• TASK TO CARRY OUT
Starting with the line containing "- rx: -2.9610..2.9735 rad" and going on through the line containing "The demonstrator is", return the lines of the data below exactly, and only those.

• SUPPLIED MATERIAL
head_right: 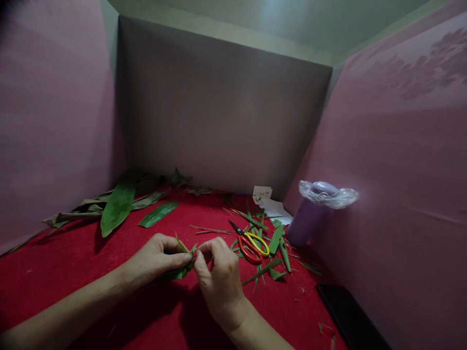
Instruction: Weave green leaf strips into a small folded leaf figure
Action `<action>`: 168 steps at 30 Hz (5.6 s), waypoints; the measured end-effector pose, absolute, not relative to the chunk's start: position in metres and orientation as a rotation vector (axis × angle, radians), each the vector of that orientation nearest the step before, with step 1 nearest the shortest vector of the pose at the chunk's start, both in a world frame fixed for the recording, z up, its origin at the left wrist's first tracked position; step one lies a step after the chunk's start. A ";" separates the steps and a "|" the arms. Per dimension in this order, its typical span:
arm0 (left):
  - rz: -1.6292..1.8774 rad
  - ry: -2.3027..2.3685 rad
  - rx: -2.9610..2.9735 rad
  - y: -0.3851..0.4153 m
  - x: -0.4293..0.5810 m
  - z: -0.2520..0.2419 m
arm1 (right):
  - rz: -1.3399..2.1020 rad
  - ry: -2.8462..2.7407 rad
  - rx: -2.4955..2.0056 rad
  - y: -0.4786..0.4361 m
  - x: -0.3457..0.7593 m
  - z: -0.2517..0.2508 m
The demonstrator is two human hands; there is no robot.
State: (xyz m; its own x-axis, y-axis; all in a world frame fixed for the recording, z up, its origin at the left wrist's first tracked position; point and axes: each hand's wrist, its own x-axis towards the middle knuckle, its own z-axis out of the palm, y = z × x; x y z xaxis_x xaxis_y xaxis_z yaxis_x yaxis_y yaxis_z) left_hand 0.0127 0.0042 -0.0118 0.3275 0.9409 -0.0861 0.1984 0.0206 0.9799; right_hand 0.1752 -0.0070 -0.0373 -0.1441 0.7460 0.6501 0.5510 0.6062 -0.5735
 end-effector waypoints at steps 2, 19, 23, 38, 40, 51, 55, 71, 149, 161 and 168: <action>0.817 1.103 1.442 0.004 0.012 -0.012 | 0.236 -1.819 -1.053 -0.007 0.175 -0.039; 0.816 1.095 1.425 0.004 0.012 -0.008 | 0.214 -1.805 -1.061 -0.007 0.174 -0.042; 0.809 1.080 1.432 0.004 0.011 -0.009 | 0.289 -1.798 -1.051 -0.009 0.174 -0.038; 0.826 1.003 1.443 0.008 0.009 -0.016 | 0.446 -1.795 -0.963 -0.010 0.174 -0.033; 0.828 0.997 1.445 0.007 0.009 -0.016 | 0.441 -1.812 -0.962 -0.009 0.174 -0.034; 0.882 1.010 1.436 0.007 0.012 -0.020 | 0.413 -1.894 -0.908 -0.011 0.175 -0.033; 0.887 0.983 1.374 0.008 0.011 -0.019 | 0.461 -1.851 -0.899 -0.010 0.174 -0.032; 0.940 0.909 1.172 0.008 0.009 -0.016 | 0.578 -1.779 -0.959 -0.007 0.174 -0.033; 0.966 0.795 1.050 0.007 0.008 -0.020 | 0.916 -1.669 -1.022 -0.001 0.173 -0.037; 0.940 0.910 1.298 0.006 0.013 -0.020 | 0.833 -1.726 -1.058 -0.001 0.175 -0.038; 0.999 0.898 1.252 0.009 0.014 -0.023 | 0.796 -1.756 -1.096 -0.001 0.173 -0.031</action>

• SOLUTION BELOW
  - rx: -2.9610..2.9735 rad
  - y: -0.3851..0.4153 m
  - x: -0.4293..0.5810 m
  - z: -0.2520..0.2419 m
arm1 (right):
  - rz: -1.3399..2.1020 rad
  - ry: -2.8462..2.7407 rad
  - rx: -2.4955..2.0056 rad
  - y: -0.4786..0.4361 m
  - x: -0.3457..0.7593 m
  - z: -0.2517..0.2508 m
The demonstrator is two human hands; there is no robot.

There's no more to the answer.